The EVEmu solution is broken into 6 parts as listed below.
Each one of these parts handles various functions and, when compiled together, they form the evemu server. The solution is essentially organized as follows. Everything except the eve-server project is compiled for the explicit reason of compiling the eve-server. The eve-server project is the only one that produces an actual executable file. All of the others contain service and function dependencies that are used by the eve-server.
The eve-core project handles parsing and executing database queries, logging system events, all packet collection and dissemination, the actual server connection, and resource locking, also known as mutex (short for mutual exclusion).
While you may not realize it at first, the eve-core project is vital for the ability of this project to compile cross platform. Besides containing most of the include files necessary for compilation like ctime, cassert, etc, it includes a large number of custom type definitions that allow the same code to compile on both platforms. For example, uint32 is not a recognized identifier in Visual Studio.
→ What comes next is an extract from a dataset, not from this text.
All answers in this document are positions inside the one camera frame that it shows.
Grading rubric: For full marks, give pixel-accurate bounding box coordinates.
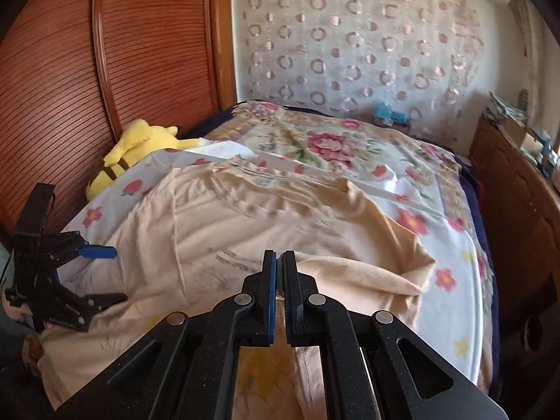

Instead you have to use unsigned _int32. To simplify this, a typedef is used, so that Visual Studio interprets uint32 as unsigned _in32. The same is done for linux systems, but instead of unsigned _in32, its uint32_t typedef'd to uint32. Though this, and many other definitions and preprocessor directives, the entire solution is able to compile on both unix based and windows systems. The eve-core project also contains the utility functions and classes that are used many times in the other projects, such as classes for string manipulation (found in utils_string.h)
The eve-common project handles, among many things, object caching, query result formation, Client Connection Sessions, Packet encoding, Packet Typecasting, and a multitude of error reporting.
The eve-common project is necessary for the eve-server project to function as a server. It contains almost all of the support functions that allow the eve-server project to handle calls from the client, along with how to format responses, manage cached objects, and talk with the database. As explained in the previous section, the eve-server receives a call from the client, and from that call sends the arguments off to the correct service manager which calls the appropriate service, does whatever it needs to do, and returns the response to the client. However, there is a lot that goes on between the call being received and the arguments being sent to the appropriate service manager. See the main article for more information.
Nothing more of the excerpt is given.